Peer-Lyon-2014
Authors: Michael Peer, Ronit Lyon, Shahar Arzy.
Article: Orientation and disorientation: Lessons from patients with epilepsy.
Publication: Epilepsy and Behavior (Elsevier). Volume 41, Pages 149-157, 2014 | DOI: 10.1016/j.yebeh.2014.09.055
Highlights
- • Orientation is a central cognitive faculty, which is neglected in current research.
- • Orientation in time, space, and person may rely on similar cognitive mechanisms.
- • States of disorientation can be classified as self-referenced/nonself-referenced.
- • Epileptic seizures may induce circumscribed or general disorientation states.
- • Disorientation appears to rely on a network of brain regions which is similar to the default-mode network.
Abstract
Orientation in time, space, and person is a fundamental cognitive faculty and the bedrock of neurological and psychiatric mental status examination.
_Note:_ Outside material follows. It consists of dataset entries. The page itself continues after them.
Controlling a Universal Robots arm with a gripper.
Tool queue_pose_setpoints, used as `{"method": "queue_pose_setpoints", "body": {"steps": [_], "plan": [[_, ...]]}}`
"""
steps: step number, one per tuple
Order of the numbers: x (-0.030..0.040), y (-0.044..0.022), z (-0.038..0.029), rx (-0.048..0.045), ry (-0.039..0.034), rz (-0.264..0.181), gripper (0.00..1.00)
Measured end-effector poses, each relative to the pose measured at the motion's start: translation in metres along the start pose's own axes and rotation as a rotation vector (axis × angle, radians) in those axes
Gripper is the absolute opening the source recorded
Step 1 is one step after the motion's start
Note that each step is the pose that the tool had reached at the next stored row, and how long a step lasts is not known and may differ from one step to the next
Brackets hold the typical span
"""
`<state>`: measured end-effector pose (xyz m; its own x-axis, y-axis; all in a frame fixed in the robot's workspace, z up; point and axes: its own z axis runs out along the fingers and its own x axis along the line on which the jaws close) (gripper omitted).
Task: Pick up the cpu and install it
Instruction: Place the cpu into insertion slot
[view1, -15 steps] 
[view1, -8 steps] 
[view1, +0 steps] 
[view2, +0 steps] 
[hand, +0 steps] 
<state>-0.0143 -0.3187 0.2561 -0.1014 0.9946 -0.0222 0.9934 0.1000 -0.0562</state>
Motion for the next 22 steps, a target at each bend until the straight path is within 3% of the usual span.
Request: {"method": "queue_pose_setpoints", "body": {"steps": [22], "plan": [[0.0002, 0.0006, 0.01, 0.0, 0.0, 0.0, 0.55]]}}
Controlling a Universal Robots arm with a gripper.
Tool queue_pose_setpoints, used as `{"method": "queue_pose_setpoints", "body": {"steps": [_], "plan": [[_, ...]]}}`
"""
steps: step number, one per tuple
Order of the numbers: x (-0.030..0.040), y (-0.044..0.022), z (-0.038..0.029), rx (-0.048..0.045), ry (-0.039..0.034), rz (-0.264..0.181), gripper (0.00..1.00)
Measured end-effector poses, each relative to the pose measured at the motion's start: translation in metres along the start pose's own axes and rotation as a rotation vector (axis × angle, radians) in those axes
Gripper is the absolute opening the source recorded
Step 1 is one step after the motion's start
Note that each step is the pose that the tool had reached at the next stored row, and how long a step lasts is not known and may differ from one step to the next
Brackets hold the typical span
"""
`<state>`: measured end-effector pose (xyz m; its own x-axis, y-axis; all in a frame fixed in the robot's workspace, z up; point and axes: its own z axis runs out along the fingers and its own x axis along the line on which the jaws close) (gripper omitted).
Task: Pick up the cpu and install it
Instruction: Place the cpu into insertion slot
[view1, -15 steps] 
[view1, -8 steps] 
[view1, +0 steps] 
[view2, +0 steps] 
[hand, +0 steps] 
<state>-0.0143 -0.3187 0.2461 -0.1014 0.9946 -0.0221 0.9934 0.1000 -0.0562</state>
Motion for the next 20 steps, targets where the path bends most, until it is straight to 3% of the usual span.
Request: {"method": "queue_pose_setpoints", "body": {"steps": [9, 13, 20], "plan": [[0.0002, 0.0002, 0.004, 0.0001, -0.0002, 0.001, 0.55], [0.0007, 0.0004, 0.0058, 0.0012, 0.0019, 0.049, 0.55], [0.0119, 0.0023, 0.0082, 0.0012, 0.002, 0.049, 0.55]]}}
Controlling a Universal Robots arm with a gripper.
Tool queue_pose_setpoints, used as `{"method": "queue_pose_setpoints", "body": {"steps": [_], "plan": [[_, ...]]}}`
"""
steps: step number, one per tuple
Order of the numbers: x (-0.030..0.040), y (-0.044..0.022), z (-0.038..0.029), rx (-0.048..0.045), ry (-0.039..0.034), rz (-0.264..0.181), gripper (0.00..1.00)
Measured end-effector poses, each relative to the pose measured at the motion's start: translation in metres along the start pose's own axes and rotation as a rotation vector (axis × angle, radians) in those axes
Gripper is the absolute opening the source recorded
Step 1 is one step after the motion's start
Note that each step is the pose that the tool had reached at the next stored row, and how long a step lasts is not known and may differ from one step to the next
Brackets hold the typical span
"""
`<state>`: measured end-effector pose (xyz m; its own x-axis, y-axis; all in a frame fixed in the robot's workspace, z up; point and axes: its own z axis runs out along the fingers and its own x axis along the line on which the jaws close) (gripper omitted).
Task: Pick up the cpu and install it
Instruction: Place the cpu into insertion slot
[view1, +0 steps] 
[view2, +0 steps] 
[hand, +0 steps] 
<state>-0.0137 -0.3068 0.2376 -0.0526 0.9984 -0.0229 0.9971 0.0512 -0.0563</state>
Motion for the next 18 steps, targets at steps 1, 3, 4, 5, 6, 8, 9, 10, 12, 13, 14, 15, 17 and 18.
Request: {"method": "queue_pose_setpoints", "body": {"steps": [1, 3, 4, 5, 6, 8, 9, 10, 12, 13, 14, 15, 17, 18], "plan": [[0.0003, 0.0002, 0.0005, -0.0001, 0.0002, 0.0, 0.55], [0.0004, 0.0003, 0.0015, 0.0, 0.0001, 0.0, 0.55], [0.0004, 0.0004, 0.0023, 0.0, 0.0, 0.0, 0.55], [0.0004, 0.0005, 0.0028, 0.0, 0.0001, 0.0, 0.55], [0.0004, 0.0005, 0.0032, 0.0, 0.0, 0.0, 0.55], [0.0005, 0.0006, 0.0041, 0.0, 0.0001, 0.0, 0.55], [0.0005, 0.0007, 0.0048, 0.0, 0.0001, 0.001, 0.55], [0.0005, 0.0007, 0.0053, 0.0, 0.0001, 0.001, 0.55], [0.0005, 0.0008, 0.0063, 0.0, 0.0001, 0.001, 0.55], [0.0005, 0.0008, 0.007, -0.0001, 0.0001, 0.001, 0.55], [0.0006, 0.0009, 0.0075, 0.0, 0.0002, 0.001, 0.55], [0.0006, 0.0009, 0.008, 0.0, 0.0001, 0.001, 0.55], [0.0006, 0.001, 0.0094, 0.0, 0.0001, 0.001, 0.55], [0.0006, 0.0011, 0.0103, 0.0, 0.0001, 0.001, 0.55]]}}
Nevertheless, research in orientation and disorientation is neglected in both cognitive science and neuropsychiatry. Specifically, it is still unclear whether disorientations in time, space, and person represent a failure of the same system or merely share a common nomenclature and whether these three domains of orientation depend on different psychological and neural systems. Here, we analyzed descriptions of patients with specific orientation failures associated with circumscribed cortical lesions, with a primary focus on epilepsy. The form of disorientation is analyzed according to its specific domain, the underlying neuropsychiatric disorder, and its anatomical correlate. Disorientations in the different domains are classified as self-referenced (incorrect self-localization) or nonself-referenced (incorrect localization or knowledge of other places, events, and people). Analysis of the cognitive and neural systems disturbed in these patients suggests that disorientation in one or several domains may be related to a failure in a specific brain mechanism localized mostly in the right hemisphere, partially overlapping with the default mode network (mostly the medial and lateral parietal, medial temporal, and lateral prefrontal cortices), which processes essential self-related cognitive faculties such as orientation.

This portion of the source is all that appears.